◆ YOUR TASK ◆
Repeat exactly the lines of the entries below from the one with "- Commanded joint" through the one with "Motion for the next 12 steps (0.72", both ends included, and nothing else.

--

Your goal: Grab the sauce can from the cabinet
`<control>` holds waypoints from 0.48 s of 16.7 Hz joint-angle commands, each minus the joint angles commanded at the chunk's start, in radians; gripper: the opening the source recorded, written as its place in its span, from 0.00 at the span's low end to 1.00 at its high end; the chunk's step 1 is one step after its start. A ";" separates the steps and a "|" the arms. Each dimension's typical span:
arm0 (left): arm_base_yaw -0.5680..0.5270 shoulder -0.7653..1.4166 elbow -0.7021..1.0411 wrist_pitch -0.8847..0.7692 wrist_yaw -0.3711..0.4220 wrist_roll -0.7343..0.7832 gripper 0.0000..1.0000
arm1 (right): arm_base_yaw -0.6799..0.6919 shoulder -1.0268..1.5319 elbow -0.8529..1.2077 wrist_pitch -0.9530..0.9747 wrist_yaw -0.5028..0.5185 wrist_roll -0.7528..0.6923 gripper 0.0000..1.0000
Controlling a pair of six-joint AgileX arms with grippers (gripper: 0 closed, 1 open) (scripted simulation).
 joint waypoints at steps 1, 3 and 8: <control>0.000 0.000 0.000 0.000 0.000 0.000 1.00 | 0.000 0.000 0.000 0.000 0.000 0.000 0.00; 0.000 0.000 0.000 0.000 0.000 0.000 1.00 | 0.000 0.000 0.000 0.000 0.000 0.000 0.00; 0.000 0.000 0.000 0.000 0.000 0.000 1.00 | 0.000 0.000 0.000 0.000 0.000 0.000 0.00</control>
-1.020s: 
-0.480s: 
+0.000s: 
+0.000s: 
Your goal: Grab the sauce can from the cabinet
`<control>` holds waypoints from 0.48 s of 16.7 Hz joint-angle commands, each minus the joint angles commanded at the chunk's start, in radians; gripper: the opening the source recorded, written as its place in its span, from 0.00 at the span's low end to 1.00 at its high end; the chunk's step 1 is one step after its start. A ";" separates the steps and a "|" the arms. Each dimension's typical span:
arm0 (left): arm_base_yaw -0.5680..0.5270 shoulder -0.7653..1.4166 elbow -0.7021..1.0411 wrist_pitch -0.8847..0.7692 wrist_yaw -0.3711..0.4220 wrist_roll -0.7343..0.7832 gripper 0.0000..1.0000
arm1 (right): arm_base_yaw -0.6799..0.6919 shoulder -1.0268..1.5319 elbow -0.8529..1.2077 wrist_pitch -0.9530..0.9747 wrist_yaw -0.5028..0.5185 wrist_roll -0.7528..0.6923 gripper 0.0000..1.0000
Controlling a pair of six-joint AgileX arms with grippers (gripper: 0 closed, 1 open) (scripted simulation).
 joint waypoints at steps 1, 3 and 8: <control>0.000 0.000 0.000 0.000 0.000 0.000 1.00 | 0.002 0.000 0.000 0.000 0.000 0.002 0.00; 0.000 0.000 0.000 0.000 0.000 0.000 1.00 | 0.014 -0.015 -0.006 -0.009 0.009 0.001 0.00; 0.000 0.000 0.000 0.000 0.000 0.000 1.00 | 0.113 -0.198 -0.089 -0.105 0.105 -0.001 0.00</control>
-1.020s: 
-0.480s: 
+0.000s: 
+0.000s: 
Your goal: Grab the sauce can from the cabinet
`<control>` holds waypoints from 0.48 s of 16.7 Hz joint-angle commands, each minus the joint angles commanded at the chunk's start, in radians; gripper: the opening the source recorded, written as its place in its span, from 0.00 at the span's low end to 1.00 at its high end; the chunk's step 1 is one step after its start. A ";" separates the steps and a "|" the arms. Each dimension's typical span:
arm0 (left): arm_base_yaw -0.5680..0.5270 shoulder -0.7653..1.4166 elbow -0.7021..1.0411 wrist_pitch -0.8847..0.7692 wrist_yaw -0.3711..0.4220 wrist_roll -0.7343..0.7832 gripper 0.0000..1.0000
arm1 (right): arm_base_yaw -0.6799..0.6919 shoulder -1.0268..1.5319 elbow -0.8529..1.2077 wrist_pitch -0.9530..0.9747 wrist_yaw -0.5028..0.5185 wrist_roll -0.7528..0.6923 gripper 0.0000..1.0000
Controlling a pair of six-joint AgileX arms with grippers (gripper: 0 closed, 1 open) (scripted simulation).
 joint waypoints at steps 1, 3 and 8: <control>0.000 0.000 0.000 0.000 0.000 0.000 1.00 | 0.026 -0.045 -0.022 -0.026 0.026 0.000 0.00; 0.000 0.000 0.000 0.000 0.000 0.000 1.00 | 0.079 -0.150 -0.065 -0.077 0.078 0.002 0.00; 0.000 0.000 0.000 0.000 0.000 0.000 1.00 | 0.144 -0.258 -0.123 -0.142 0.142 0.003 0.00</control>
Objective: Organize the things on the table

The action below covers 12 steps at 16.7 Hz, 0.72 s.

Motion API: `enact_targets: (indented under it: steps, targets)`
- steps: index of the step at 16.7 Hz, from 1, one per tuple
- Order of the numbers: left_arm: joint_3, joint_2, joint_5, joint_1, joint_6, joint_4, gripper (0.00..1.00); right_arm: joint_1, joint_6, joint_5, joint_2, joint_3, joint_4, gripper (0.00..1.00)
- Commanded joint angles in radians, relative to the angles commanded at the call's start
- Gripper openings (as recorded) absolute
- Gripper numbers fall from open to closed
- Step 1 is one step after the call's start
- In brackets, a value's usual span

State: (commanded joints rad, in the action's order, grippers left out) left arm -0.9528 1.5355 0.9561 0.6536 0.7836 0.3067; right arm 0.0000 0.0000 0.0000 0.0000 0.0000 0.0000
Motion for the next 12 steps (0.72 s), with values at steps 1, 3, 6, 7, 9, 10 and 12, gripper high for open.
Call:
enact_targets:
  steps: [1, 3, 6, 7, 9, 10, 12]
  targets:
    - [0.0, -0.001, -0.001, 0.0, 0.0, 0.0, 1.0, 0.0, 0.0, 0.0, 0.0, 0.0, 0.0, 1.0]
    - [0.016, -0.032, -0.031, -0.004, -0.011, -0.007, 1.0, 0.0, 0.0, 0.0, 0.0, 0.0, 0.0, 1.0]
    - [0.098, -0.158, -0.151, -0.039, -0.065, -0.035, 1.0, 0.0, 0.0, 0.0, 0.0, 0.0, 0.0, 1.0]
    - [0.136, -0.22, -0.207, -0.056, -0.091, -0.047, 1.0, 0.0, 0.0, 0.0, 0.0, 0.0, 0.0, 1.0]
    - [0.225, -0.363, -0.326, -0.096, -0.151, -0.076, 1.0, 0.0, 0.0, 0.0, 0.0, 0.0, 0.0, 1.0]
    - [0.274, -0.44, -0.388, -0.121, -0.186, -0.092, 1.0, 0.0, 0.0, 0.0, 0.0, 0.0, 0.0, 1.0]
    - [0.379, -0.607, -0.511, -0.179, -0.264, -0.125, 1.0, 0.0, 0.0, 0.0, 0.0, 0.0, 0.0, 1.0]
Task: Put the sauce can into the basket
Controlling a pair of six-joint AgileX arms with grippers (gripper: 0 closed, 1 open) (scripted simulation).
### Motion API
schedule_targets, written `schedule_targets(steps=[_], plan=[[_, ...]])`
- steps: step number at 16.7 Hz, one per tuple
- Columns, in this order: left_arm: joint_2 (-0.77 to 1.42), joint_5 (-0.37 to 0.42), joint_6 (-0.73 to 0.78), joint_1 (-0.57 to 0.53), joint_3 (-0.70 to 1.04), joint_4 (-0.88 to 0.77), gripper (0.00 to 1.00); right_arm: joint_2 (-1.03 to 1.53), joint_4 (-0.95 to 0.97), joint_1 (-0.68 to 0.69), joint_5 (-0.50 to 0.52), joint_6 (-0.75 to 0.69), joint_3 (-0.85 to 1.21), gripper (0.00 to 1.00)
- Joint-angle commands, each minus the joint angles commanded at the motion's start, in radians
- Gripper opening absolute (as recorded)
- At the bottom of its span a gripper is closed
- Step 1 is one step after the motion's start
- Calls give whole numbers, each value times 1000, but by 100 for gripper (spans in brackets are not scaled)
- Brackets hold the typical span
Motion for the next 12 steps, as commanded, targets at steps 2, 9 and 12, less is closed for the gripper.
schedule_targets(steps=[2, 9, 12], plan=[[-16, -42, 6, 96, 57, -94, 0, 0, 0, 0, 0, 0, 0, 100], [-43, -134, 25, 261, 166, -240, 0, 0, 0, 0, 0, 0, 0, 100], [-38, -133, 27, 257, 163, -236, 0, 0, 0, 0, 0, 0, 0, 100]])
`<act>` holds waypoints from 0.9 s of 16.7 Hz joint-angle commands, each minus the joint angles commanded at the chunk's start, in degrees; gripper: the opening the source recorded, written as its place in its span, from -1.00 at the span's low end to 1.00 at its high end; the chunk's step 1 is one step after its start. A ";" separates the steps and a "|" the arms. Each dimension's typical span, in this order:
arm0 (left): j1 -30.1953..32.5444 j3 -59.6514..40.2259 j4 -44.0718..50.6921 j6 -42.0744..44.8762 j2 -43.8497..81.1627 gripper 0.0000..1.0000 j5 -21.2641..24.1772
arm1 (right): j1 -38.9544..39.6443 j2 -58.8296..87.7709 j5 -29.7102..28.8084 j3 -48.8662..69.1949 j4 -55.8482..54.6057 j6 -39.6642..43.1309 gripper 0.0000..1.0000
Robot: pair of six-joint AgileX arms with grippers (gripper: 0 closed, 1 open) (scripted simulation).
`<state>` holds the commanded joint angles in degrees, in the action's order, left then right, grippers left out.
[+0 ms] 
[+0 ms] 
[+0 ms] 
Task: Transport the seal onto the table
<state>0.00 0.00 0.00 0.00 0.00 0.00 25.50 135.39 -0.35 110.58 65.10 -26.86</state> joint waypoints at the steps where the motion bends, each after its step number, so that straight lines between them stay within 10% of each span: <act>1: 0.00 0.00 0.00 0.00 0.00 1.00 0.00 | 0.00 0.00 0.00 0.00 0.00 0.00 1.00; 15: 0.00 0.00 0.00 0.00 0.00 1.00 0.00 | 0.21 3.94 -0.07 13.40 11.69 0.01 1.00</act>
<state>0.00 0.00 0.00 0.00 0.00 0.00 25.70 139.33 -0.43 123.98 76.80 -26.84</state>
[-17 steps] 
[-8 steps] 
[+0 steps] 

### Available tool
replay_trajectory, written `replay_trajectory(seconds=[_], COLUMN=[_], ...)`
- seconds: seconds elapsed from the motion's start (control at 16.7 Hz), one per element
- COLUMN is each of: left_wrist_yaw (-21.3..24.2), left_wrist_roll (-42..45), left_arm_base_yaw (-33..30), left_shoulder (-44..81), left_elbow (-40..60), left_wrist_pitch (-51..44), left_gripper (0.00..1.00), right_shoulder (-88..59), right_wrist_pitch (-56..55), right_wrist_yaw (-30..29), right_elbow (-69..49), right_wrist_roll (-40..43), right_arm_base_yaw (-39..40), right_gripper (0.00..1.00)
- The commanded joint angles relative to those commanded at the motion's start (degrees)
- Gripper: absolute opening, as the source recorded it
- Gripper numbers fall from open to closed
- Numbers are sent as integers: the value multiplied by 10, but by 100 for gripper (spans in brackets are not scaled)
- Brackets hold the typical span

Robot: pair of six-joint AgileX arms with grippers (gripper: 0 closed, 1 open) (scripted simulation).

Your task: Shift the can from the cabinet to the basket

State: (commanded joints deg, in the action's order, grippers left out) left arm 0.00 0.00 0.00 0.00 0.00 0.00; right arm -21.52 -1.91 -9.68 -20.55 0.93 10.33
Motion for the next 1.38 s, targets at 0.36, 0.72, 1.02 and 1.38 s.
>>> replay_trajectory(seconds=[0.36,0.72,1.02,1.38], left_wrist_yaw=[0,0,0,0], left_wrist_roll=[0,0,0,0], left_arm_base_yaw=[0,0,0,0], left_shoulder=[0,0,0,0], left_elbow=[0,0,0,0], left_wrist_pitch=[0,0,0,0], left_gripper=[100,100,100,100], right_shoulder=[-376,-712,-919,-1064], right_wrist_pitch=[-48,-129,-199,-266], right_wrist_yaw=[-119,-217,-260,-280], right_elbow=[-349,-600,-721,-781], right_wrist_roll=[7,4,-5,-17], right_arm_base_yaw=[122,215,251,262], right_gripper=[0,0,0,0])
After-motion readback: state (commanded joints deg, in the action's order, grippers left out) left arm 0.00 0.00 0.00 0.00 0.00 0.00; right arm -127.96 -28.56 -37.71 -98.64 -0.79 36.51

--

◆ ANSWER FOR THIS EXERCISE ◆
- Commanded joint angles in radians, relative to the angles commanded at the call's start
- Gripper openings (as recorded) absolute
- Gripper numbers fall from open to closed
- Step 1 is one step after the call's start
- In brackets, a value's usual span

State: (commanded joints rad, in the action's order, grippers left out) left arm -0.9528 1.5355 0.9561 0.6536 0.7836 0.3067; right arm 0.0000 0.0000 0.0000 0.0000 0.0000 0.0000
Motion for the next 12 steps (0.72 s), with values at steps 1, 3, 6, 7, 9, 10 and 12, gripper high for open.

This response contains the complete answer.